What is needed:
From the data below, copy each line that includes the word "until".

==== Provided records

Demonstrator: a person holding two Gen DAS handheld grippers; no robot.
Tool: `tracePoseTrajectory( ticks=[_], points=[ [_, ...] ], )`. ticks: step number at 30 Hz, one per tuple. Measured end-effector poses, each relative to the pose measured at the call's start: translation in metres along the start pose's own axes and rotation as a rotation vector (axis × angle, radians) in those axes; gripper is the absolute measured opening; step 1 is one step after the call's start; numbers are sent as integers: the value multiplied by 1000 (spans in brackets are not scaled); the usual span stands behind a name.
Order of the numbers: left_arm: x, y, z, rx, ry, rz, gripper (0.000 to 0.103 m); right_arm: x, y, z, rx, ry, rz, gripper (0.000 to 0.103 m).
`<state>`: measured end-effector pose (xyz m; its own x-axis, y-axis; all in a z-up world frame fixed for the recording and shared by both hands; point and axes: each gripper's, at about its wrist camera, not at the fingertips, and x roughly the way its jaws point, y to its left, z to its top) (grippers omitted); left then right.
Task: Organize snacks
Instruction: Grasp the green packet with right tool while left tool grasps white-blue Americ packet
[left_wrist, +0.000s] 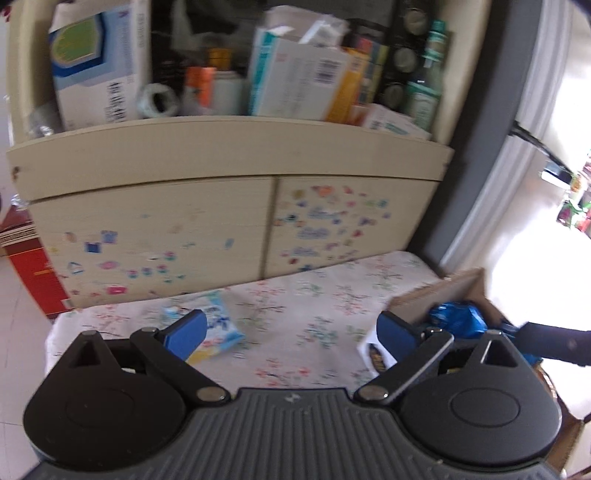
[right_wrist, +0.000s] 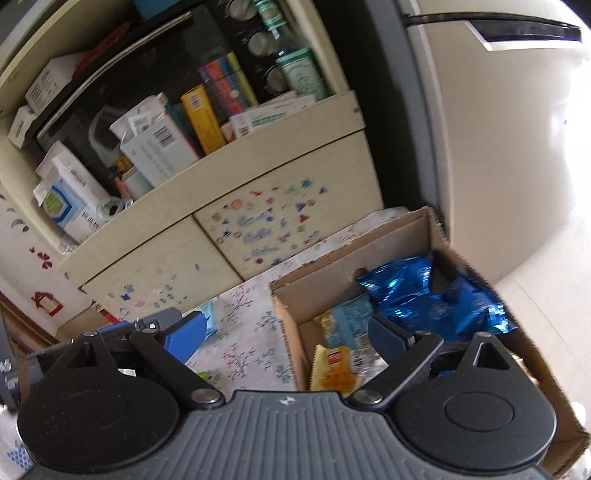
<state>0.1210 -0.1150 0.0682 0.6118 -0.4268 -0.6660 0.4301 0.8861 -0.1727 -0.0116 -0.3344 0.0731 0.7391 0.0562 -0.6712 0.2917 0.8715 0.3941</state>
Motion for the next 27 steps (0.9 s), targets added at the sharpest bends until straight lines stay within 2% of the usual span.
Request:
tracePoseTrajectory(
  ticks=[6,13,20,27],
  points=[
    [14,32,2,-84,22,67,98,15,19,-7,-46,36,40,98],
    [39,61,1,-126,53,144,98,36,44,-19,-127,96,74,98],
    [69,82,2,-182,94,155,98,55,66,-34,-207,158,103,98],
    [104,87,5,-157,136,173,97,64,76,-42,-256,193,107,98]
  ],
)
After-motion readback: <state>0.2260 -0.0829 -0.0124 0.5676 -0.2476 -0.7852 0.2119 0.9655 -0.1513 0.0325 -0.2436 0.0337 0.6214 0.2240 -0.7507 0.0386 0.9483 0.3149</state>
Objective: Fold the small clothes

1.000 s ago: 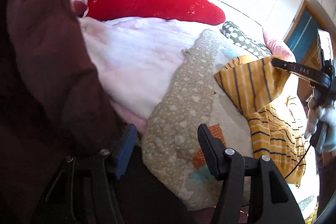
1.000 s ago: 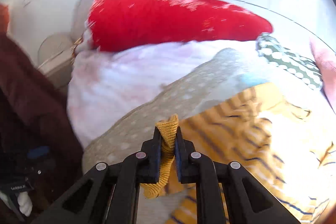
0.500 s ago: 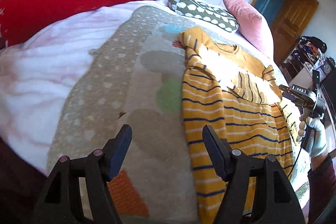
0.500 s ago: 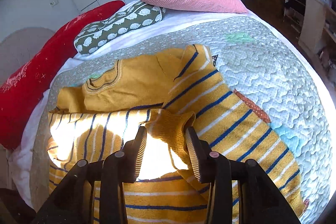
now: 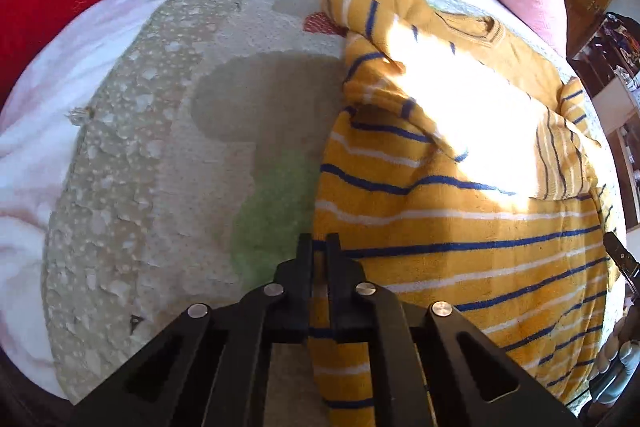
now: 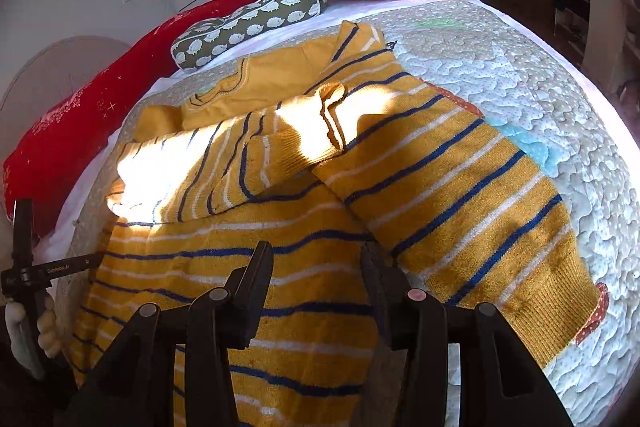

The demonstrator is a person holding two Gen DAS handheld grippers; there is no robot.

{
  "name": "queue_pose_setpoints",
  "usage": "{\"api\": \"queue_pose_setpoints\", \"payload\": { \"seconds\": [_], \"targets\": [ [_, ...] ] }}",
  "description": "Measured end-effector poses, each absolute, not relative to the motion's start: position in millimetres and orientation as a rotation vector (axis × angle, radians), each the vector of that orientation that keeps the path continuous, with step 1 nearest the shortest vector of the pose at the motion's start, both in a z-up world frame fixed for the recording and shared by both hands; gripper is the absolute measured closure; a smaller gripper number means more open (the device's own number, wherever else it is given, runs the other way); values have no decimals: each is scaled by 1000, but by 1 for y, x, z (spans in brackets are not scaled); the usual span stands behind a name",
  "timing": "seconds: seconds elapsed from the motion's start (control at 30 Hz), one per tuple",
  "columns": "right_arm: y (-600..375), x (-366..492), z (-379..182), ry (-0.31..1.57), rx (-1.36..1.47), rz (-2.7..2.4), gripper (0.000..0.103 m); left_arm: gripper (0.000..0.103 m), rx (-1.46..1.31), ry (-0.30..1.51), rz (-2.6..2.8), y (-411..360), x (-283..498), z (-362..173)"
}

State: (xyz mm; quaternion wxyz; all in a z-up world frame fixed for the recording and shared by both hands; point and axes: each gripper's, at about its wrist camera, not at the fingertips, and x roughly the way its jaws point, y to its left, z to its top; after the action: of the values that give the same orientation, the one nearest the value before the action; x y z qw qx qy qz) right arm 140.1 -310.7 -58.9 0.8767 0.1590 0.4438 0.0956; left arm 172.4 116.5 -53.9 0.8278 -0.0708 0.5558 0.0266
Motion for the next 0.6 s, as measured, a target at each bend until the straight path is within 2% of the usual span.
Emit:
{"api": "queue_pose_setpoints", "payload": {
  "seconds": [0.1, 0.27, 0.33, 0.4, 0.5, 0.53, 0.57, 0.6],
  "targets": [
    [-320, 142, -54, 896, 350, 190, 54, 100, -13, 1130, 250, 138, 163, -48],
    [-323, 148, -44, 870, 364, 205, 52, 99, -156, 1126, 206, 172, 144, -41],
    [-321, 154, -43, 872, 367, 220, 51, 86, -196, 1104, 128, 167, 144, -34],
    [-316, 166, -46, 895, 390, 233, 51, 59, -225, 1083, 59, 153, 152, -29],
    [-306, 189, -43, 879, 386, 215, 51, 57, -218, 1046, 16, 121, 170, -22],
    [-304, 199, -41, 876, 377, 191, 50, 54, -214, 1039, -2, 112, 173, -22],
    [-302, 210, -42, 884, 368, 172, 47, 46, -205, 1038, -8, 104, 176, -23],
    [-300, 221, -45, 901, 361, 163, 47, 44, -195, 1040, -4, 98, 179, -26]
  ]
}}
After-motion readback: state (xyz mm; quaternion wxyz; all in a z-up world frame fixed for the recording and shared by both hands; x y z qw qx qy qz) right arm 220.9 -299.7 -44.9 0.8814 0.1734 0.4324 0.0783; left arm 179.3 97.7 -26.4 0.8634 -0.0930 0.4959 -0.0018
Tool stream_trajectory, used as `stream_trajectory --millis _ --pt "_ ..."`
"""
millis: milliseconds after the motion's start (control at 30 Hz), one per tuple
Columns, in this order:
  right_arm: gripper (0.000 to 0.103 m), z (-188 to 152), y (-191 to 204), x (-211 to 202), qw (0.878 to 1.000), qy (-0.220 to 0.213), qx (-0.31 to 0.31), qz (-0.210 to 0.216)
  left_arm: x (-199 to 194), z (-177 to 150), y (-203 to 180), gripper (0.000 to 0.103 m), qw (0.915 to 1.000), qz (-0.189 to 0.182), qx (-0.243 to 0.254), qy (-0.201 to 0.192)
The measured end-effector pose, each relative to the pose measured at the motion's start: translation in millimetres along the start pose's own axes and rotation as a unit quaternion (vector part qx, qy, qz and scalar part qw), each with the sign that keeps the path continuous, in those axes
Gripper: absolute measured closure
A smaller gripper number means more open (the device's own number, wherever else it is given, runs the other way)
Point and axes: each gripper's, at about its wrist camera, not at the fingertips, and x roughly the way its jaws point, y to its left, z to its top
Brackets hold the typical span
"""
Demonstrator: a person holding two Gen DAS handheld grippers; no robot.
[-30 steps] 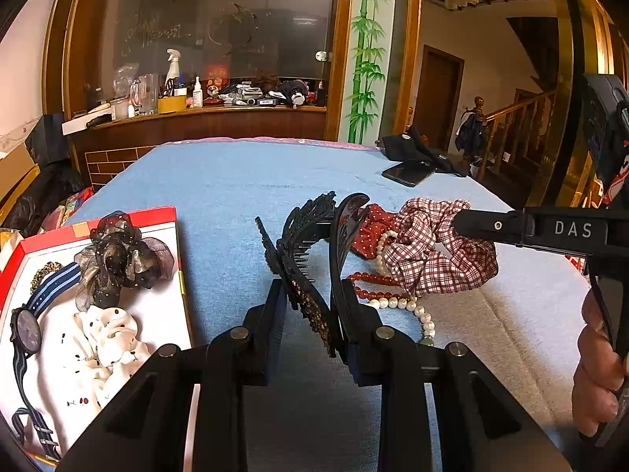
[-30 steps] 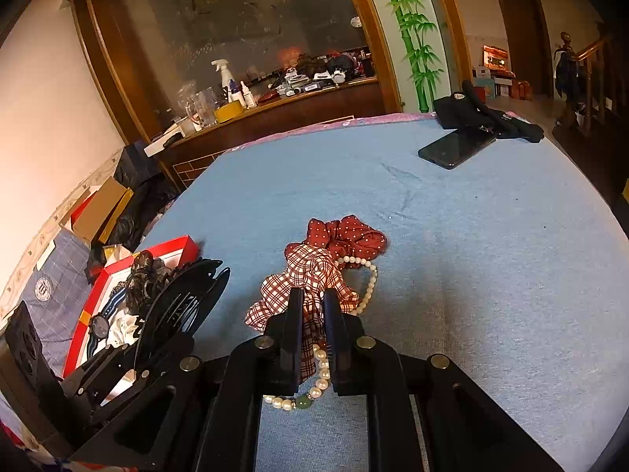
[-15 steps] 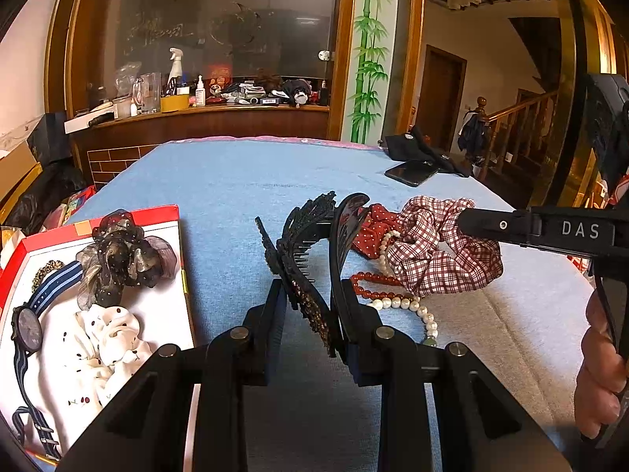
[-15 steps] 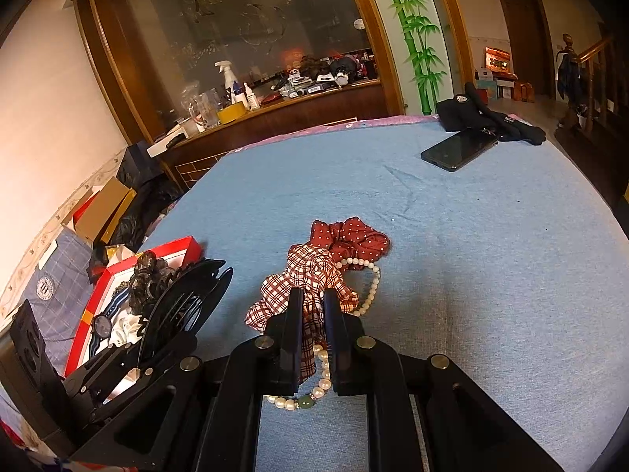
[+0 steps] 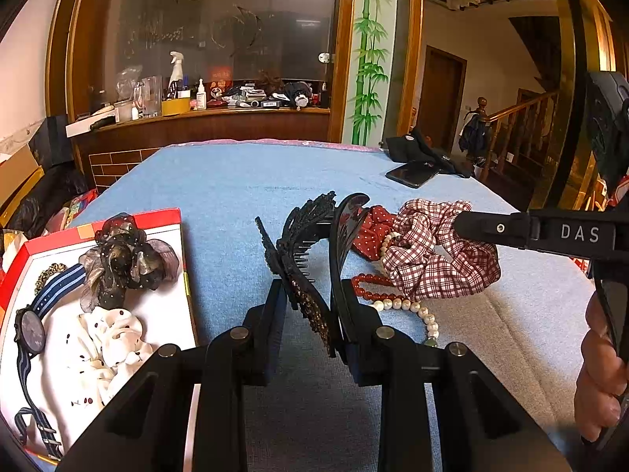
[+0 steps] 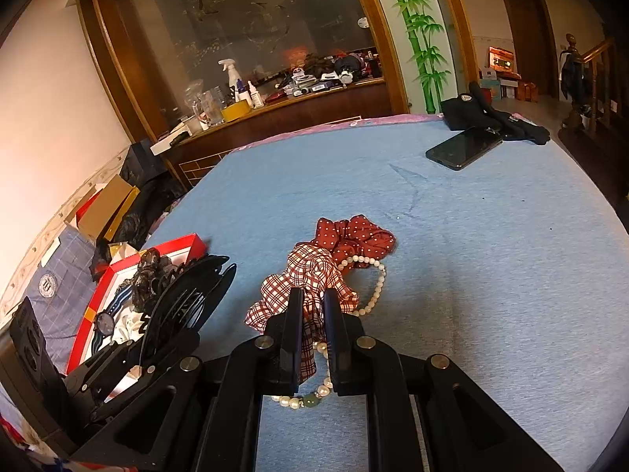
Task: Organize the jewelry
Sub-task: 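Lift the claw clip with the left gripper while the right holds the plaid scrunchie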
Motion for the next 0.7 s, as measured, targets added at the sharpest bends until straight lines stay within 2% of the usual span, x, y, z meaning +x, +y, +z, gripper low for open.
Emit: stream_trajectory --millis 700 --pt "0.092 -2.2 6.7 -1.0 1.0 -0.004 -0.013 0.005 -3.2 1.0 0.6 0.078 0.9998 0.016 0.002 -0.011"
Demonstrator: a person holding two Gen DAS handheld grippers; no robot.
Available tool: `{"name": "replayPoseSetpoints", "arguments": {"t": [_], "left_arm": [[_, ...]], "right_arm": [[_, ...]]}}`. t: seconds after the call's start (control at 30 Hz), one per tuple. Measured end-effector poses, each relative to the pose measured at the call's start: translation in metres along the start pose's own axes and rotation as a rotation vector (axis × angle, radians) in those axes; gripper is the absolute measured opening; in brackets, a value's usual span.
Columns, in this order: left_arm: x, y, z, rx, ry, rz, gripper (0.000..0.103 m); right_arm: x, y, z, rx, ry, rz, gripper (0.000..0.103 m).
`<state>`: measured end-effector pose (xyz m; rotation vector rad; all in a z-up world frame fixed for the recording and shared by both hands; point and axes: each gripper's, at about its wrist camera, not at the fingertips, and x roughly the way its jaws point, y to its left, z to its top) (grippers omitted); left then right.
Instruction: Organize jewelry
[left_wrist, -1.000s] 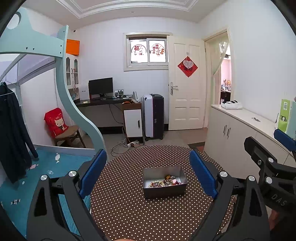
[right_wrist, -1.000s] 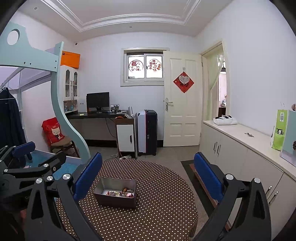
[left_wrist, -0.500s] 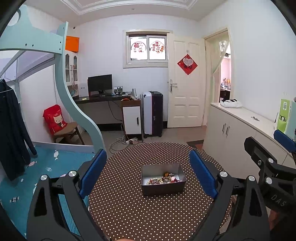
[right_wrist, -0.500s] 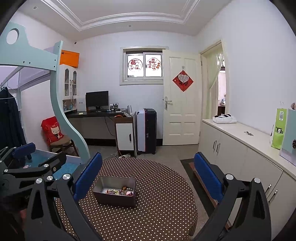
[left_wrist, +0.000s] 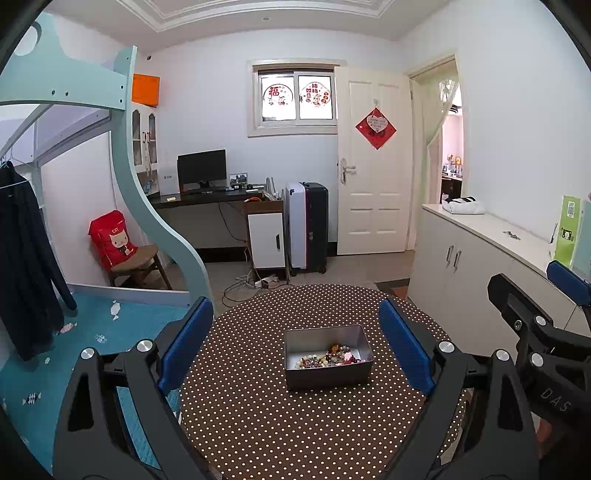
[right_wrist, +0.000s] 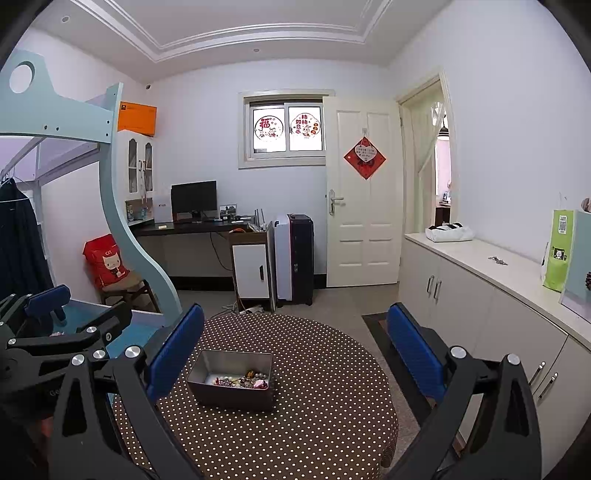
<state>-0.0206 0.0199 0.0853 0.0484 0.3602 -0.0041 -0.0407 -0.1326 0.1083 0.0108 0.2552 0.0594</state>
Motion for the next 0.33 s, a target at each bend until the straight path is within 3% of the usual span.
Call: {"name": "replayPoseSetpoints", "arguments": {"t": [0.33], "left_arm": [[-0.0022,-0.0024,-0.0017,-0.004,0.004,-0.006,0.091]], "right_arm": [[-0.0015,-0.0002,-0.0013,0.004,-0.003,0.000,0.096]]}}
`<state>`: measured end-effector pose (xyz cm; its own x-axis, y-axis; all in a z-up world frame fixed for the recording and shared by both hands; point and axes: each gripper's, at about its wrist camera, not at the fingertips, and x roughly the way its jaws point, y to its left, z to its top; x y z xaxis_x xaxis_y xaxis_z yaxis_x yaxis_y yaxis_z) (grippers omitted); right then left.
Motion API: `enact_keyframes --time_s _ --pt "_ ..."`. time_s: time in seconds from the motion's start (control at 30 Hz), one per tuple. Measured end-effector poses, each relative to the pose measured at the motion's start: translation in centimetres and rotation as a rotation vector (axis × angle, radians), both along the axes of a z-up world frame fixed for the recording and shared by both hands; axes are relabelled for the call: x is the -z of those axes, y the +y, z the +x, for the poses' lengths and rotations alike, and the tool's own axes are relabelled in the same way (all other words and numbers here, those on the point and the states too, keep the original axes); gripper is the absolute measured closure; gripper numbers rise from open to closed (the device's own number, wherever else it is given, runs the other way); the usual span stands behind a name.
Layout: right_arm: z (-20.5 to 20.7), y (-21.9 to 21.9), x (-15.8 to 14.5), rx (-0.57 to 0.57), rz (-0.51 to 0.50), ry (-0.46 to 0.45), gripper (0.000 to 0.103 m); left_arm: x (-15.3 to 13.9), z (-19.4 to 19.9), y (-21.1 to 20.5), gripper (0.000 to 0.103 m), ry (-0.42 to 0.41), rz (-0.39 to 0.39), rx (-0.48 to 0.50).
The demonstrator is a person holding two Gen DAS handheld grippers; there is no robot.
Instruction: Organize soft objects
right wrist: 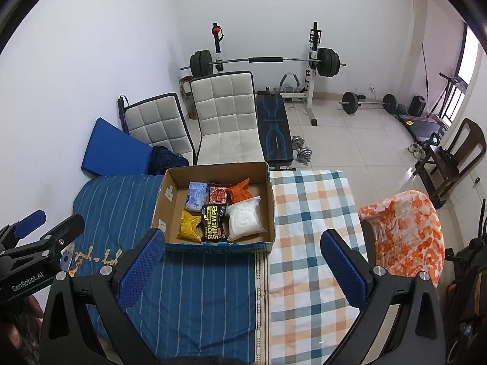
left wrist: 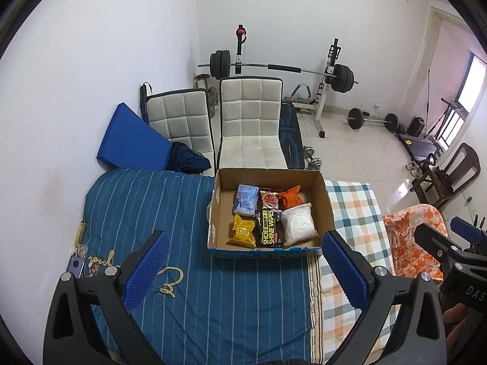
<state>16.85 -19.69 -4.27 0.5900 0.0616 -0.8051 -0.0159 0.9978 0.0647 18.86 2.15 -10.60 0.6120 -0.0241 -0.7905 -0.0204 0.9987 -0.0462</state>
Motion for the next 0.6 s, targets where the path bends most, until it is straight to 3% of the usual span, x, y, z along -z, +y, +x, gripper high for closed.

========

Output of the exercise:
Motion for the next 27 steps (0.9 s), targets added at the sharpest bends until straight lines stay within 2% of the usual span.
Motion for the next 0.6 s, as measured, a target at each bend until the straight path is within 2% of the usual span.
Motion for the next 0.7 s, as measured, targets added at the sharpest bends until straight lines stay within 2% of the usual span, x, y, z meaning +x, +y, +z, gripper low for open.
Motion for the next 0.33 s, a target at each bend until the straight path is within 3% of the usual span.
Motion for the next 0.6 s, targets where the path bends most, until it is straight to 3% of the usual span, x, y, z along -z, +y, +x, gripper high for closed.

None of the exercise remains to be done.